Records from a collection
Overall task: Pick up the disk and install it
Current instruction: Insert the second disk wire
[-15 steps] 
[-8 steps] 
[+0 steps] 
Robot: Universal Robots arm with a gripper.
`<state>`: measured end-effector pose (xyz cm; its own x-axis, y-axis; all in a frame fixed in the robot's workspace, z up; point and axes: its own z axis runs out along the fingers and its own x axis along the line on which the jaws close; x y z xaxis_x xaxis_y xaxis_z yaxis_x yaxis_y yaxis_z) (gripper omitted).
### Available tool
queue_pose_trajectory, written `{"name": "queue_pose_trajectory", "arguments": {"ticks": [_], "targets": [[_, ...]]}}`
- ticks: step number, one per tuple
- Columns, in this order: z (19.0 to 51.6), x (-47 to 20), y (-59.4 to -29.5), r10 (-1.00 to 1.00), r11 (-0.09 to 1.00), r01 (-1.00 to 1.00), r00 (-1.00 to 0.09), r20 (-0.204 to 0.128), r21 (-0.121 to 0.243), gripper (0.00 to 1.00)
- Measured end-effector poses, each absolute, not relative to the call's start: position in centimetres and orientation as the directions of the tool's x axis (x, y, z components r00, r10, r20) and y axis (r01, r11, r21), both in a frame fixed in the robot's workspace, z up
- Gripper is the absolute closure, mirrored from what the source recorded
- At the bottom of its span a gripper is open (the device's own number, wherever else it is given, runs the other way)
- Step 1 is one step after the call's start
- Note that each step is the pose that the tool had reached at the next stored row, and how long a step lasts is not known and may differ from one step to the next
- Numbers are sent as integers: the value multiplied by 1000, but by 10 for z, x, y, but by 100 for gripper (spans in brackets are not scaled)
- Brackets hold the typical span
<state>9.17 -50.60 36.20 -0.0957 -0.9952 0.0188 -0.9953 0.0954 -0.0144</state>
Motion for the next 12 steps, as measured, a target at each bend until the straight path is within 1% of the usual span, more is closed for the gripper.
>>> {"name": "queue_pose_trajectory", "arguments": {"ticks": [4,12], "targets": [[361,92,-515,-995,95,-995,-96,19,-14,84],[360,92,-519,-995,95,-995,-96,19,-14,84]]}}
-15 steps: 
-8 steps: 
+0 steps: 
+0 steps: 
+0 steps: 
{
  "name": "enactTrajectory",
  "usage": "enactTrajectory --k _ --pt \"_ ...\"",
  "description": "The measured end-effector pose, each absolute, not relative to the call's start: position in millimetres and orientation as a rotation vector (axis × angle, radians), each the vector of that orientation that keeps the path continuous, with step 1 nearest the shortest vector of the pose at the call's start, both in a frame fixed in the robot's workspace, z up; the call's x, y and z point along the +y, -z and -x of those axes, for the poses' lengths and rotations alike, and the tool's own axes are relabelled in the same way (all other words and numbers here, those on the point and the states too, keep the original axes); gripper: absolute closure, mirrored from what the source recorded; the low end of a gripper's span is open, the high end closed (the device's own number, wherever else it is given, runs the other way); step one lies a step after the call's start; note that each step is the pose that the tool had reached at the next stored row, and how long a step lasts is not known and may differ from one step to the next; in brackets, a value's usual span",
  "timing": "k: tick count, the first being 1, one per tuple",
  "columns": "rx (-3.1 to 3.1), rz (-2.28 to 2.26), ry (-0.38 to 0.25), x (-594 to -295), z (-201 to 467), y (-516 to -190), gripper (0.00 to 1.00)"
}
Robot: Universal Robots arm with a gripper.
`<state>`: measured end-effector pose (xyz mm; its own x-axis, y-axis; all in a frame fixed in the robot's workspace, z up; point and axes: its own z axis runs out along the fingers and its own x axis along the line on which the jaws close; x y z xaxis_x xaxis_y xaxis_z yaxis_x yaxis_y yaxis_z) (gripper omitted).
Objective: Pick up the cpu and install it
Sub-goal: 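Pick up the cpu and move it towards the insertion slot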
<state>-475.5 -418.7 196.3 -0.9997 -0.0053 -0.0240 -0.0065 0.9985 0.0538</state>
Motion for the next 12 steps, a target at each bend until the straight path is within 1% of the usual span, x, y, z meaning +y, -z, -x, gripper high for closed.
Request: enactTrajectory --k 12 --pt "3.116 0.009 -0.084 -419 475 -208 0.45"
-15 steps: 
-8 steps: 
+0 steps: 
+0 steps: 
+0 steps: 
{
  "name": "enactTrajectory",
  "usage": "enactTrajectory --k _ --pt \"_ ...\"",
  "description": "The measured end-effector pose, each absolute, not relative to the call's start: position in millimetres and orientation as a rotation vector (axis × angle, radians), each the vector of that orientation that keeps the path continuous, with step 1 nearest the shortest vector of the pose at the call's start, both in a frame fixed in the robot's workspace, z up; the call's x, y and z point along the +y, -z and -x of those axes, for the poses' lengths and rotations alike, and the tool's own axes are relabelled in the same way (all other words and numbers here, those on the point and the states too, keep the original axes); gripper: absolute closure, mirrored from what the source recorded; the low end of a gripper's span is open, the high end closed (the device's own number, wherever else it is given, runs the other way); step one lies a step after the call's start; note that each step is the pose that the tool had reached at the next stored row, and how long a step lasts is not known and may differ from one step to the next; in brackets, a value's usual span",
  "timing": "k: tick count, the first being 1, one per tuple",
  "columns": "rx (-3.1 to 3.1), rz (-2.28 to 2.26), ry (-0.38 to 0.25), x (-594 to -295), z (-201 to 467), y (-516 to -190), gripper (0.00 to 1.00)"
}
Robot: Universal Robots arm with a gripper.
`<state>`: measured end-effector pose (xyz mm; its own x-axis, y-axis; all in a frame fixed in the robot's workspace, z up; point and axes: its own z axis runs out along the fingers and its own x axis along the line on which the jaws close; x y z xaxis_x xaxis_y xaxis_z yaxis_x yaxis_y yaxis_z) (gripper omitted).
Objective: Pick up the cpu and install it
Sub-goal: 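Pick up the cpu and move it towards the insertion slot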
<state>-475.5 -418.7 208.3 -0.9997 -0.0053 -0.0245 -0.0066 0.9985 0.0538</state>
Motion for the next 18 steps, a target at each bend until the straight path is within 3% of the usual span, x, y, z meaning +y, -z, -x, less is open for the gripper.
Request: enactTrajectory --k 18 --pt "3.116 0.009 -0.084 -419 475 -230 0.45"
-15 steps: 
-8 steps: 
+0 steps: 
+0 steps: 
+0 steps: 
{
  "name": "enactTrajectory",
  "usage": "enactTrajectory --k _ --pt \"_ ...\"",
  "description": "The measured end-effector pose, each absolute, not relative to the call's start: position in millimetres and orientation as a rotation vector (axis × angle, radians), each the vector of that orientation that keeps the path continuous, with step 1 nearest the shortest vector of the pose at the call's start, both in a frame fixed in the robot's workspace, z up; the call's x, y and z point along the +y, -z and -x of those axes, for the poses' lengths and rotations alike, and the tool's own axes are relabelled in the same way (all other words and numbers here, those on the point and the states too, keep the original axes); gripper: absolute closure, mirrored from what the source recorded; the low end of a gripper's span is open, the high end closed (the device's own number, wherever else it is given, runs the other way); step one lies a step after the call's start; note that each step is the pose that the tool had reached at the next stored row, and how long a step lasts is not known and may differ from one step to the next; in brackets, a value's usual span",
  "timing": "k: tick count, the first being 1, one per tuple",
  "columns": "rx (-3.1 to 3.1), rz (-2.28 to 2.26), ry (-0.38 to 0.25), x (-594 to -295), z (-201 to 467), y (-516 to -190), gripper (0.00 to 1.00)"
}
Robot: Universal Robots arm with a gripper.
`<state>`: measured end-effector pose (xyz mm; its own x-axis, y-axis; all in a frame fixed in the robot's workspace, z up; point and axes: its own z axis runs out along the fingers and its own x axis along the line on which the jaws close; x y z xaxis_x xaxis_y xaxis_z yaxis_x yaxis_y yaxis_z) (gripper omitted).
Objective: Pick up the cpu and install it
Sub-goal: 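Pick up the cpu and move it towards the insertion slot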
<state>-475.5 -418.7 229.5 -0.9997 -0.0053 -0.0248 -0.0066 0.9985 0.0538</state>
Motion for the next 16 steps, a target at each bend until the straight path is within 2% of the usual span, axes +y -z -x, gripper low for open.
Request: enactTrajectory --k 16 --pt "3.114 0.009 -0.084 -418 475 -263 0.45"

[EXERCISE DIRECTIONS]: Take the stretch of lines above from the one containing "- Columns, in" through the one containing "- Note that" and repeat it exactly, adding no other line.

[TASK ANSWER]:
- Columns, in this order: z (19.0 to 51.6), x (-47 to 20), y (-59.4 to -29.5), r10 (-1.00 to 1.00), r11 (-0.09 to 1.00), r01 (-1.00 to 1.00), r00 (-1.00 to 0.09), r20 (-0.204 to 0.128), r21 (-0.121 to 0.243), gripper (0.00 to 1.00)
- Measured end-effector poses, each absolute, not relative to the call's start: position in centimetres and orientation as the directions of the tool's x axis (x, y, z components r00, r10, r20) and y axis (r01, r11, r21), both in a frame fixed in the robot's workspace, z up
- Gripper is the absolute closure, mirrored from what the source recorded
- At the bottom of its span a gripper is open (the device's own number, wherever else it is given, runs the other way)
- Step 1 is one step after the call's start
- Note that each step is the pose that the tool had reached at the next stored row, and how long a step lasts is not known and may differ from one step to the next

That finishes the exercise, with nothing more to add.